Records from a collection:
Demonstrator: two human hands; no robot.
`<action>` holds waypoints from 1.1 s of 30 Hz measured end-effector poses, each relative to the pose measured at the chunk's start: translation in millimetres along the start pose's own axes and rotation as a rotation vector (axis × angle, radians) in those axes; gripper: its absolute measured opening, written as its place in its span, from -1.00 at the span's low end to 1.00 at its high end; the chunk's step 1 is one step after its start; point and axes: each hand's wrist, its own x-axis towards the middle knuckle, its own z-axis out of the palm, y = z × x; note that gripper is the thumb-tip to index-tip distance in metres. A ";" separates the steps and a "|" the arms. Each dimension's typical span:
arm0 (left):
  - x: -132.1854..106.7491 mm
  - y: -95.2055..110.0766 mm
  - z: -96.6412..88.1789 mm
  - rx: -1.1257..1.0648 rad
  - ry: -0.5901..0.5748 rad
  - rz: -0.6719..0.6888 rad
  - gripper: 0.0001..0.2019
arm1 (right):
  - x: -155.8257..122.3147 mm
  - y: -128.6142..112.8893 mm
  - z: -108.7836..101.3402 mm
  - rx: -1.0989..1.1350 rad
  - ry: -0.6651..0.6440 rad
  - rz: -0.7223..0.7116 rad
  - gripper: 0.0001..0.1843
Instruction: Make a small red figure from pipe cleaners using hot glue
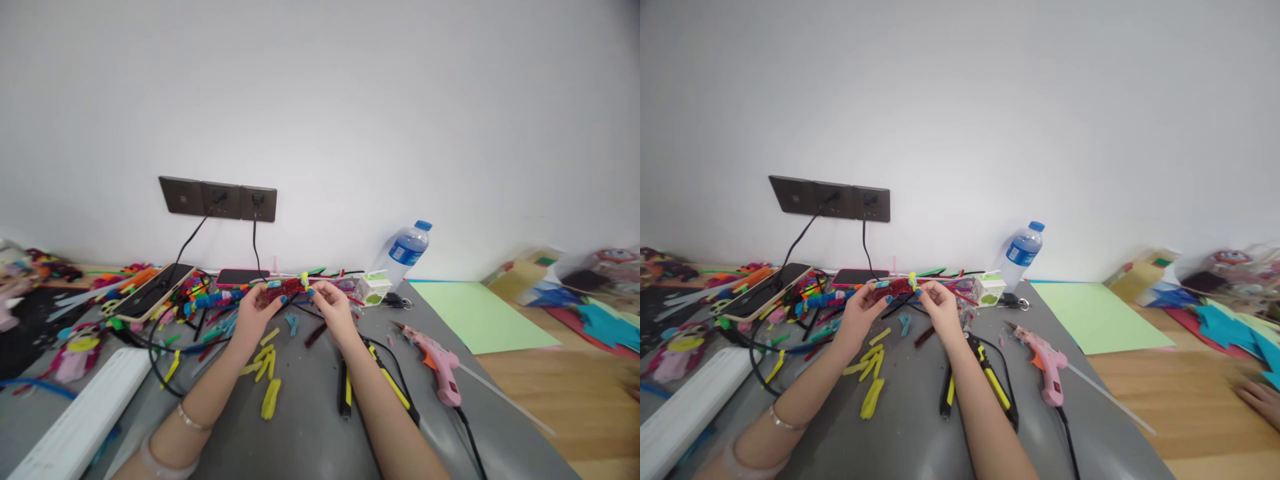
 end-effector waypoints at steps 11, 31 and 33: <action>-1.9 0.7 2.4 0.008 -0.065 0.002 -0.69 | -2.3 -0.6 0.2 -0.053 0.017 -0.087 -0.75; -2.6 5.8 3.1 0.024 0.005 -0.053 -0.69 | -2.2 -0.4 -4.4 -0.103 -0.038 -0.141 -0.77; -2.0 6.6 3.1 0.029 0.019 -0.070 -0.69 | -2.2 0.9 -5.4 -0.125 -0.028 -0.198 -0.79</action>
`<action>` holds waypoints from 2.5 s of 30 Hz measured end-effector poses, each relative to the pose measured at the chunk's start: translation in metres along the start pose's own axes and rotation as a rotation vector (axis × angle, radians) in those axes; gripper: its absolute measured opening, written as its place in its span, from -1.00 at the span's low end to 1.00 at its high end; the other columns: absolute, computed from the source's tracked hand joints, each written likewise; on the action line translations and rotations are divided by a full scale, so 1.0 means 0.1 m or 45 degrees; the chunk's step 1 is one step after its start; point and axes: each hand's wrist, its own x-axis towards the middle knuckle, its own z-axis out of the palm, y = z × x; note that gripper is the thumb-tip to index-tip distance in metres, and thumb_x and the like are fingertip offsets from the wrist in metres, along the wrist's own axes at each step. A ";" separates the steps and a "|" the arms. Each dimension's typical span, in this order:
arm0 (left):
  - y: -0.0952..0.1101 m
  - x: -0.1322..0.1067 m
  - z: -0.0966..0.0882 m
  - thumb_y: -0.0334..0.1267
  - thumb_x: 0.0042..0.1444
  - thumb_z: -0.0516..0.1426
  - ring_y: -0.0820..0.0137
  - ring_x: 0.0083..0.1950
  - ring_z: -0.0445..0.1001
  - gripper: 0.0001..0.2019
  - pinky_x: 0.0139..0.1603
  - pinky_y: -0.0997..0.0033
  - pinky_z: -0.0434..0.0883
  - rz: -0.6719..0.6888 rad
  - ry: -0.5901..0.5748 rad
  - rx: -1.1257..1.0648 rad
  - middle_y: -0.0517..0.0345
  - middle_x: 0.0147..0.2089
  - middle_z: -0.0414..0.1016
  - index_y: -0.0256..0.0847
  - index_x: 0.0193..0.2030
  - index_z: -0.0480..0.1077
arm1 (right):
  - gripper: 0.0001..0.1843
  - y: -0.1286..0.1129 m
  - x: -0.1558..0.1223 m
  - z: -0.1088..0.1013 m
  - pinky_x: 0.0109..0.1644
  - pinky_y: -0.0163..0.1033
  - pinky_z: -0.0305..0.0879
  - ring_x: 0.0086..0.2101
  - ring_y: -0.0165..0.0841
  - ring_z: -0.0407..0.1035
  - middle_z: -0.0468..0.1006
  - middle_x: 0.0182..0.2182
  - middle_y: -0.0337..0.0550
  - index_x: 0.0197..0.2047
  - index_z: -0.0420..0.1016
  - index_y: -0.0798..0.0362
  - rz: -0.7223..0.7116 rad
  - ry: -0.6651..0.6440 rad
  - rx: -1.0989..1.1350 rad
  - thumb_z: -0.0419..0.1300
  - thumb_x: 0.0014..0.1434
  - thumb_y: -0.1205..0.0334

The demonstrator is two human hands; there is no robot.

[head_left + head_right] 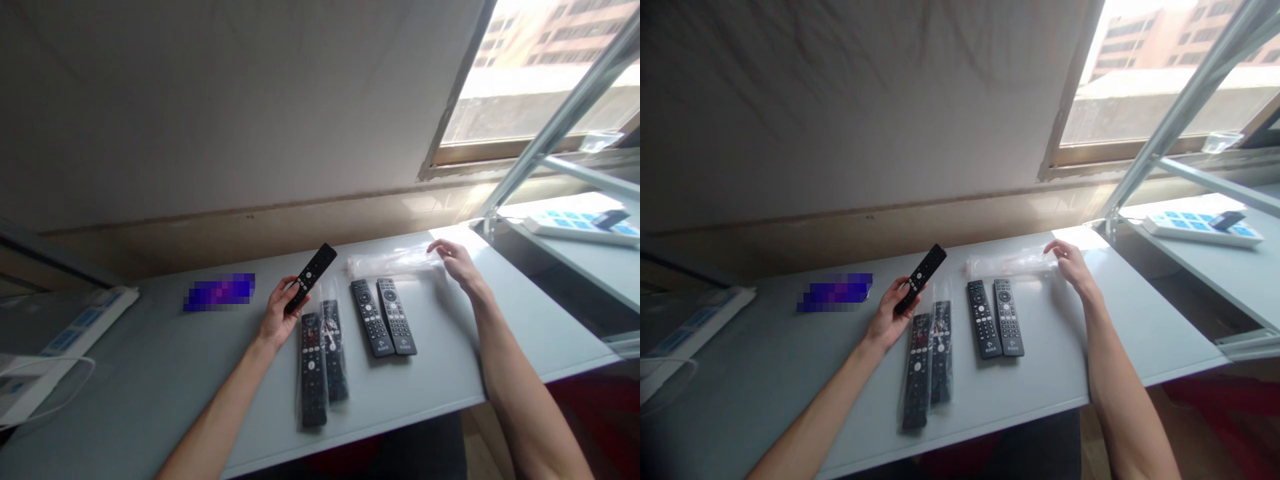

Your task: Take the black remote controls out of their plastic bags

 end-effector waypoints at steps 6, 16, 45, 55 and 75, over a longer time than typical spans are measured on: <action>0.00 0.00 0.00 -0.29 -0.03 0.54 0.32 -0.04 0.74 -0.56 -0.17 0.57 0.68 0.011 0.016 0.003 0.04 -0.05 0.71 -0.18 -0.05 0.51 | -0.80 -0.01 -0.04 0.07 0.16 0.18 0.36 -0.09 -0.04 0.33 0.47 -0.26 0.03 -0.48 0.60 -0.04 -0.061 -0.058 -0.191 0.15 -0.03 0.37; 0.03 -0.15 0.19 -0.16 -0.05 0.55 0.42 -0.27 0.65 -0.58 -0.25 0.49 0.67 0.145 -0.106 0.278 0.14 -0.14 0.64 -0.20 -0.11 0.56 | -0.64 -0.99 -0.42 0.49 0.03 -0.06 0.40 -0.13 -0.19 0.45 0.58 -0.18 -0.10 0.04 0.59 -0.05 -0.163 -0.571 0.478 0.16 0.43 -0.11; -0.07 -0.17 0.14 -0.28 0.52 0.01 0.26 0.00 0.51 -0.72 0.16 0.22 0.37 1.086 -0.396 1.697 0.07 -0.13 0.58 -0.16 -0.17 0.51 | -0.29 -0.63 -0.75 0.16 -0.42 -0.23 0.01 -0.52 -0.37 0.17 0.27 -0.60 -0.29 -0.43 0.37 0.00 0.261 -0.581 0.093 0.15 0.26 -0.53; -0.17 -0.15 0.08 -0.31 0.41 0.06 0.36 -0.37 0.32 -0.69 -0.25 0.33 0.17 0.879 -0.190 2.006 0.19 -0.42 0.38 -0.13 -0.43 0.26 | -0.25 -1.12 -0.74 0.38 -0.39 -0.18 -0.14 -0.55 -0.40 -0.10 0.16 -0.66 -0.28 -0.54 0.04 -0.05 -0.124 -0.167 -0.343 -0.13 0.44 -0.47; -0.23 -0.21 0.11 -0.37 0.38 0.17 0.37 -0.41 0.40 -0.69 -0.30 0.31 0.11 0.762 -0.085 2.209 0.16 -0.45 0.50 -0.16 -0.45 0.43 | -0.31 -1.87 -1.34 1.27 -0.31 -0.19 0.27 -0.32 -0.15 0.61 0.71 -0.14 0.09 0.51 0.26 0.08 -0.589 -0.744 -0.434 0.19 0.41 0.04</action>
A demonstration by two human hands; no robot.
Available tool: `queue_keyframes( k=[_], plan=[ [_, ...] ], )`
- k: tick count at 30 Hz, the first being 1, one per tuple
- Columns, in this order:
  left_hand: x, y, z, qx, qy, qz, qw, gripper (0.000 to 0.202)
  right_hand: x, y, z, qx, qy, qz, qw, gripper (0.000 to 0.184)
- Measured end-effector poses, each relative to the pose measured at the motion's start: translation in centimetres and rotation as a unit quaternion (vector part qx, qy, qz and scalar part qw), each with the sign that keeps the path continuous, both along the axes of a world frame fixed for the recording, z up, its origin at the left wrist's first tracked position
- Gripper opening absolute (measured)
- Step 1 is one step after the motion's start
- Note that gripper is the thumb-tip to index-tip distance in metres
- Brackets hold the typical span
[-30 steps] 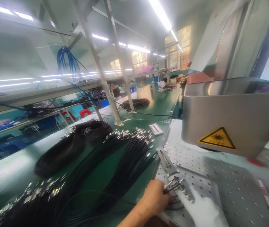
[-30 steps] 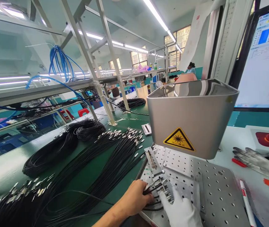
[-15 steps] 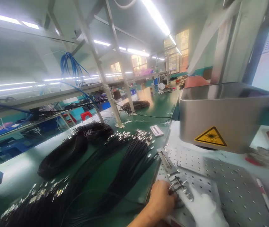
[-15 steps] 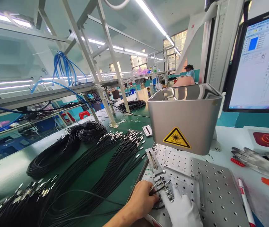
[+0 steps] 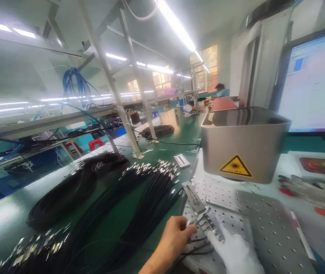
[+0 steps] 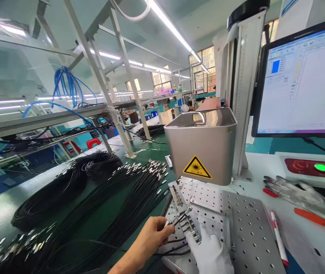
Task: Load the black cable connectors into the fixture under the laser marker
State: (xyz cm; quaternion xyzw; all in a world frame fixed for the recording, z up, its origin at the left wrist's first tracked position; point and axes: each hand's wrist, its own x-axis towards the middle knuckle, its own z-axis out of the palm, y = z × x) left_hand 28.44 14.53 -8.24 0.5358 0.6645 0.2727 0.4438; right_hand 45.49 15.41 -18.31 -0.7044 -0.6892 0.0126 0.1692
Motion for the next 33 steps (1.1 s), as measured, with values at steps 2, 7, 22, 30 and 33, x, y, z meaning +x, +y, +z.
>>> queue_keyframes(
  k=[2,7,22,30,33],
  plan=[
    [0.3,0.1,0.1,0.022,0.037,-0.001,0.999,0.024,-0.4,0.2,0.7,-0.088,0.054,-0.027,0.994,0.045],
    [1.5,0.0,1.4,0.037,0.175,-0.024,0.983,0.03,-0.8,0.3,1.3,-0.127,0.082,-0.047,0.987,0.047],
    [2.2,0.3,1.9,-0.02,0.407,-0.086,0.909,0.011,-0.8,-0.1,0.5,-0.043,0.001,-0.043,0.998,0.043],
    [2.3,0.1,2.3,-0.03,0.407,-0.095,0.908,0.016,1.5,-0.5,2.2,-0.019,-0.139,0.219,0.966,0.075],
    [2.4,0.2,2.2,-0.029,0.403,-0.099,0.909,0.016,1.8,-0.2,3.1,-0.023,-0.132,0.241,0.961,0.079]
  ],
)
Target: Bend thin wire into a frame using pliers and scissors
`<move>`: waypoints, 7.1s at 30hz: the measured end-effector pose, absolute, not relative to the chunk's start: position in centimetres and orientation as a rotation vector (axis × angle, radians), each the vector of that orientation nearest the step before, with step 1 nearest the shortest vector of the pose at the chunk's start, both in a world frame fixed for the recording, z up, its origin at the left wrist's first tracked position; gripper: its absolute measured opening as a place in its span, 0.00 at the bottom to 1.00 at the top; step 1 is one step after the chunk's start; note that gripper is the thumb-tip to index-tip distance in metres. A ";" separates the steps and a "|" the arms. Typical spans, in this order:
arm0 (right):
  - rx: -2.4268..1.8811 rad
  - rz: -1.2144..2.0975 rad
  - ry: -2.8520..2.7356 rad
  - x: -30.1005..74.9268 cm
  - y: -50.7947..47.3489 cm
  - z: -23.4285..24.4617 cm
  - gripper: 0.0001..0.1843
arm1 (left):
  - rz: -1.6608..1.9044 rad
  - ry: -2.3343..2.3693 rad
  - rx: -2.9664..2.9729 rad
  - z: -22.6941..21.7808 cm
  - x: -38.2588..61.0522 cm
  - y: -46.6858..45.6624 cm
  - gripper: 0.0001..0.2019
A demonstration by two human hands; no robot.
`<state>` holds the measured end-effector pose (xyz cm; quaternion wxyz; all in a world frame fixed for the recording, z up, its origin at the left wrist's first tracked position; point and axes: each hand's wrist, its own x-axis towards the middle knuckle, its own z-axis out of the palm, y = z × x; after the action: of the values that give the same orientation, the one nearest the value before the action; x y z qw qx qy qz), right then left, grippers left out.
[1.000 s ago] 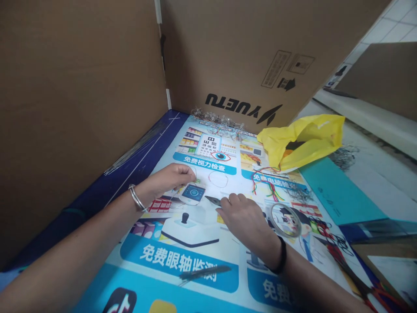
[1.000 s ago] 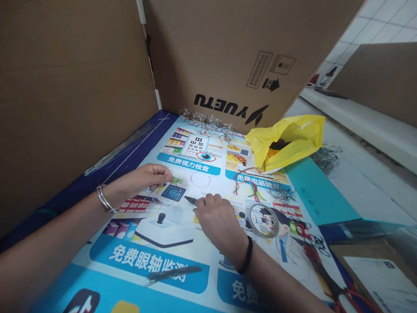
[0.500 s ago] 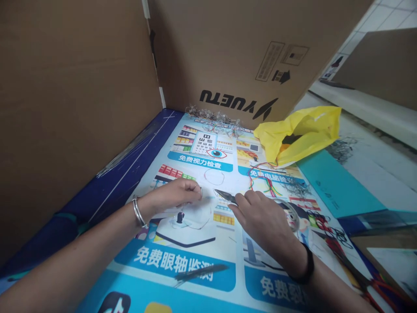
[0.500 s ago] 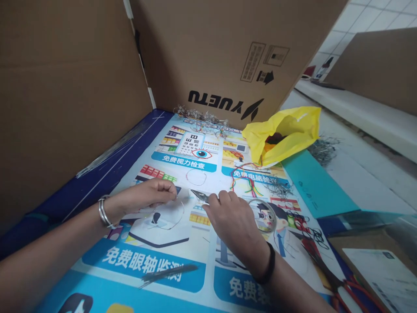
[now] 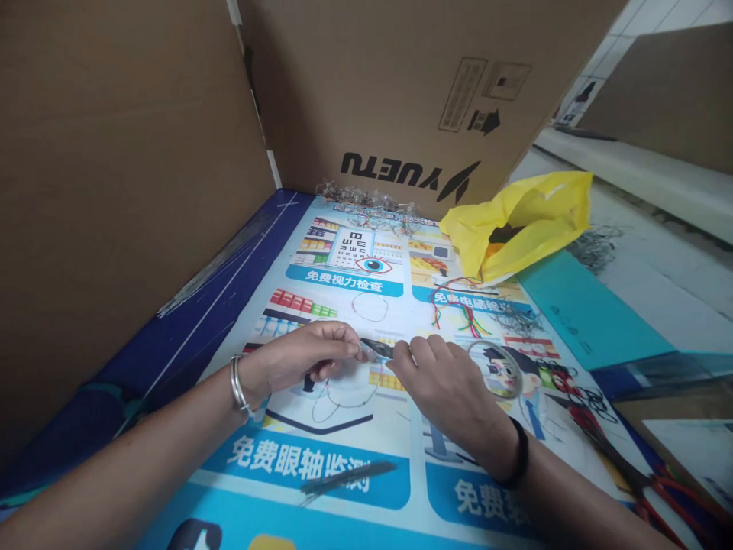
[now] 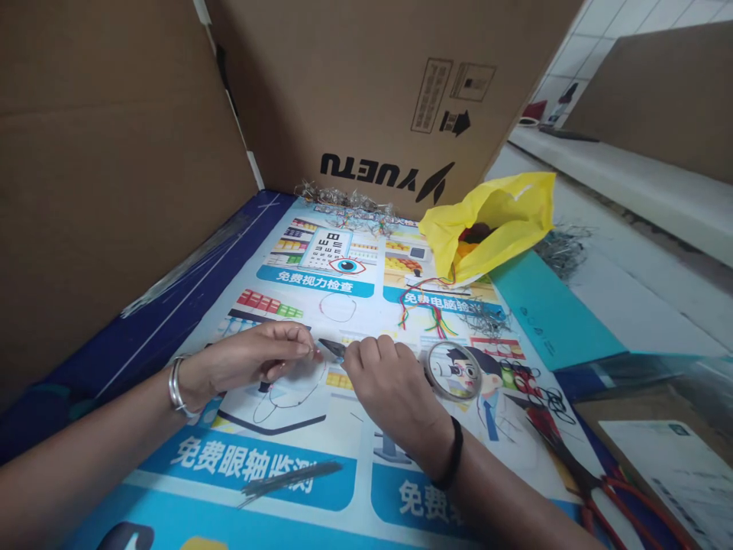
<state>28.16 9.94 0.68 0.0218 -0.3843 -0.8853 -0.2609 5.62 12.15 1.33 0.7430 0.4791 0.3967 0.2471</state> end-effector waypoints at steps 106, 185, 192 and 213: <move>-0.906 -0.852 -2.764 31.7 9.7 0.6 0.11 | 0.375 0.970 1.283 1.1 4.9 12.7 0.06; -0.952 -0.728 -2.589 31.3 10.0 0.2 0.07 | 0.245 1.113 1.554 1.7 5.7 12.0 0.08; -0.956 -0.683 -2.542 31.1 10.0 0.6 0.07 | 0.222 1.141 1.488 1.6 5.8 12.0 0.07; -1.065 -0.302 -2.568 30.1 9.7 -0.6 0.10 | 0.336 1.127 1.641 1.8 5.9 11.8 0.09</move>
<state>30.07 9.72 -0.56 0.1716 -0.3750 -0.9048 -0.1062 5.85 11.81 1.82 0.5324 0.6881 0.4724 0.1410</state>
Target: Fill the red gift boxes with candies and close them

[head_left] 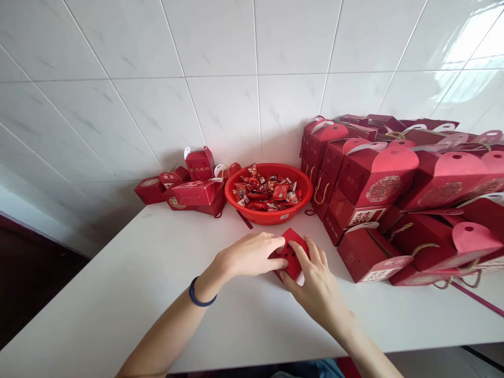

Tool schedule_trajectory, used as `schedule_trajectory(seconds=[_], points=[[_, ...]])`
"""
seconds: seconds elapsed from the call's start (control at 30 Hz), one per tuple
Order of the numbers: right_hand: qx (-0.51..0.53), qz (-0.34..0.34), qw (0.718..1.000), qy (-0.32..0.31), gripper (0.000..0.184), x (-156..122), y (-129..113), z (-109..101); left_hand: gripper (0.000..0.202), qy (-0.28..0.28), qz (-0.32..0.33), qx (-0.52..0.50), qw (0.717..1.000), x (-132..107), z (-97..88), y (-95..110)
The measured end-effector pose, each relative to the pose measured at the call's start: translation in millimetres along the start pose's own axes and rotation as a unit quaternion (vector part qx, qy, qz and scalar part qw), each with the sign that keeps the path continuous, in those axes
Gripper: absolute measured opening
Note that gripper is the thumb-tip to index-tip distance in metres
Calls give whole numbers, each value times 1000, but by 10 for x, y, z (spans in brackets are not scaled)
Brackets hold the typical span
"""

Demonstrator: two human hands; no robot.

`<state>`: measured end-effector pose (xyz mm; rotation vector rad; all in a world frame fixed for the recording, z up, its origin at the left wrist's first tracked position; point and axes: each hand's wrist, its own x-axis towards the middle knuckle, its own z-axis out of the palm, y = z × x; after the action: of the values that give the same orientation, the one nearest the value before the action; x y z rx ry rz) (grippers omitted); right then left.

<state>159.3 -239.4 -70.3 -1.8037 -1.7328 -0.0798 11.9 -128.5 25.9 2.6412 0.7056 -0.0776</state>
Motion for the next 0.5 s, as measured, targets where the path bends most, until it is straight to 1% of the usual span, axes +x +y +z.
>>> schedule_trajectory(seconds=[0.17,0.37,0.5], points=[[30,-17,999,-6,53,-1,94,-128,25,-38,13,-48,998,-51,-84,3],[64,-47,997,-8,49,-85,181,-290,23,-74,41,-87,993,-65,-139,19],[101,-50,993,-28,52,-131,234,-465,28,-72,72,-147,984,-76,-170,9]])
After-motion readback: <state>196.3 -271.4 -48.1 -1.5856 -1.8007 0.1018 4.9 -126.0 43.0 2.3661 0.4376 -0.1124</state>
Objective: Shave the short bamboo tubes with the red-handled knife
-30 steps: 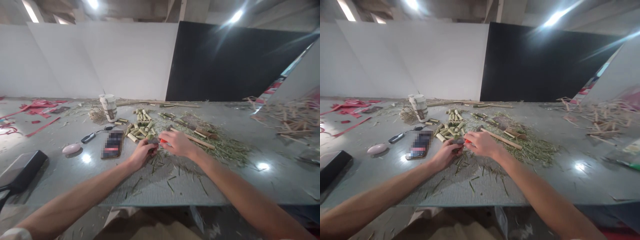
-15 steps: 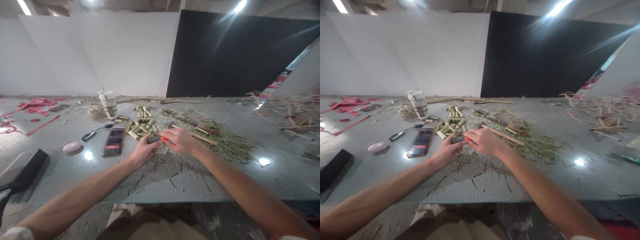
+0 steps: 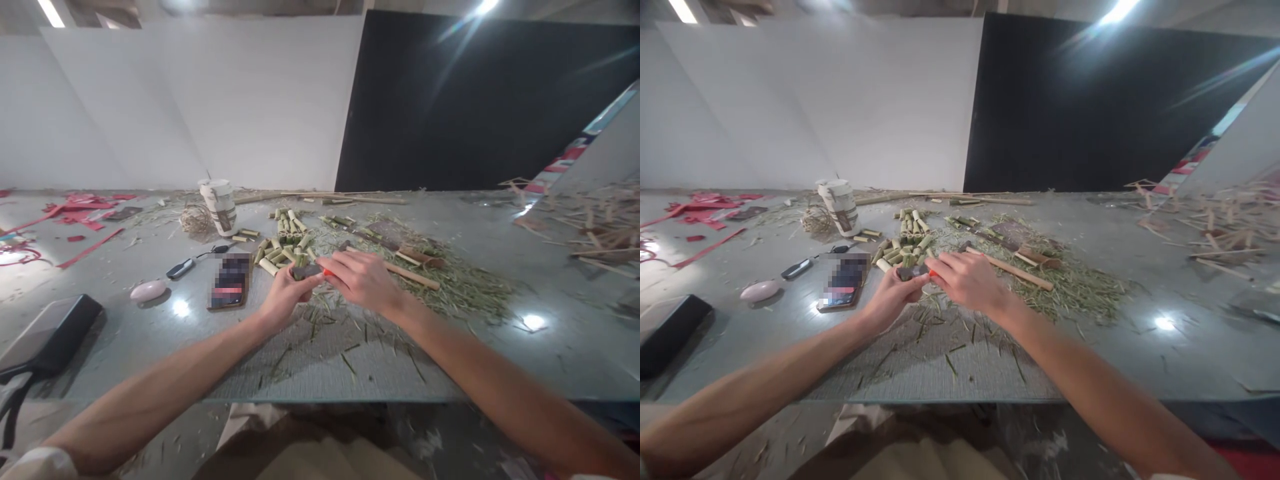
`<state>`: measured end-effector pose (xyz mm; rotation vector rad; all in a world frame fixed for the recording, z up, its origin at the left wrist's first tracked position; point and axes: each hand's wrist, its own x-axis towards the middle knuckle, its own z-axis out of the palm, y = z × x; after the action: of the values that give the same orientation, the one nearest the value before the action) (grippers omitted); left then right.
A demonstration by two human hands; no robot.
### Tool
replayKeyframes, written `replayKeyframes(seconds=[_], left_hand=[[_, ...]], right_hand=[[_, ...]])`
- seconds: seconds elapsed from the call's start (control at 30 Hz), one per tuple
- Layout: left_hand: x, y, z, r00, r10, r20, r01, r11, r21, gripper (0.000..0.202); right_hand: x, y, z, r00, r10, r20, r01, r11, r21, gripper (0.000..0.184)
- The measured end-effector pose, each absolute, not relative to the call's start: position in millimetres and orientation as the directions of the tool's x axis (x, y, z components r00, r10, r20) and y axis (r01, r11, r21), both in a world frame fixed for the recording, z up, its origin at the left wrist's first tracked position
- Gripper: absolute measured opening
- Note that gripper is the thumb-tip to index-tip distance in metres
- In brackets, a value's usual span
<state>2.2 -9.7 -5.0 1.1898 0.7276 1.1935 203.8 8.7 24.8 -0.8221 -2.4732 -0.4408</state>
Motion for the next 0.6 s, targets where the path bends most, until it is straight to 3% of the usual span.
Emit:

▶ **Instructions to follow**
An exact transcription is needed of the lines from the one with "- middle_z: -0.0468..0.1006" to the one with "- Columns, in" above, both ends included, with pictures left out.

▶ **Response to this exercise**
  - middle_z: -0.0468..0.1006
  - middle_x: 0.0182..0.2182
  - middle_y: -0.0337..0.0550
  - index_x: 0.0197..0.2047
  - index_z: -0.0420..0.1016
  - index_y: -0.0798..0.0362
  - rz: -0.7223..0.7116 rad
  - ry: -0.6651..0.6440 rad
  - rx: -1.0989..1.1350 rad
  - thumb_z: -0.0419..0.1300
  - thumb_x: 0.0014..0.1434
  - thumb_y: -0.1205..0.0334

The demonstrator is two human hands; there is no robot.

[head_left + head_right] 

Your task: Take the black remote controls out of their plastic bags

 end-effector waypoints at steps 6, 16, 45, 55 and 75, over a longer time than typical spans are measured on: <action>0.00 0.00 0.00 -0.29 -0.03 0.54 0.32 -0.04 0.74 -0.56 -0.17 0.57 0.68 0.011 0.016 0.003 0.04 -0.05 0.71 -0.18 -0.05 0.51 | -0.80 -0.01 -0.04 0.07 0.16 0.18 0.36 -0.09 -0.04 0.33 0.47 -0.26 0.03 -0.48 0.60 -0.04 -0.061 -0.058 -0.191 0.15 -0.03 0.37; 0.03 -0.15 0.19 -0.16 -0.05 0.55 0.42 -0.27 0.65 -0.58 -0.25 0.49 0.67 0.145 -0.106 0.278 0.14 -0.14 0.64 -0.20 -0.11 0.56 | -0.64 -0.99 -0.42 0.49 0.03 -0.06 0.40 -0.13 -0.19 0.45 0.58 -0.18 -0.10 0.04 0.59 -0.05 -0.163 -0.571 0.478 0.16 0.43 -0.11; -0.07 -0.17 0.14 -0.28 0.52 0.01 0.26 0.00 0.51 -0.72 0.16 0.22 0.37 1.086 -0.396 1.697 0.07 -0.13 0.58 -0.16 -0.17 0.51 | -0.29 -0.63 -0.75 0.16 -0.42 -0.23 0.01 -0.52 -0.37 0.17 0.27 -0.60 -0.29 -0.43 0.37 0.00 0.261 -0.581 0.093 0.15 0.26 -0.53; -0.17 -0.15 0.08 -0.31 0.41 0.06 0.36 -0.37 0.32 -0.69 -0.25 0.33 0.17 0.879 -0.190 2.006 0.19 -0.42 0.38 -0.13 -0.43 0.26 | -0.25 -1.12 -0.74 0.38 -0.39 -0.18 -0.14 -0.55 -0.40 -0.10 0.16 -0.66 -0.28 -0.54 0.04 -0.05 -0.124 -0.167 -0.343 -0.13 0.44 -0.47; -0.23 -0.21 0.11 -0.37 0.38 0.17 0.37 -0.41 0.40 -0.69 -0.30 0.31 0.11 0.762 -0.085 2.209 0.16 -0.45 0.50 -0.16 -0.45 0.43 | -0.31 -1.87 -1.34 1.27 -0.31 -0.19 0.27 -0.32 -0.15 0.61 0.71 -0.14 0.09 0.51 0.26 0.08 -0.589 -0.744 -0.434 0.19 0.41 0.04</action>
A demonstration by two human hands; no robot.
Available tool: `queue_keyframes( k=[_], plan=[ [_, ...] ], )`
- k: tick count at 30 Hz, the first being 1, one per tuple
- Columns, in this order:

That completes the answer.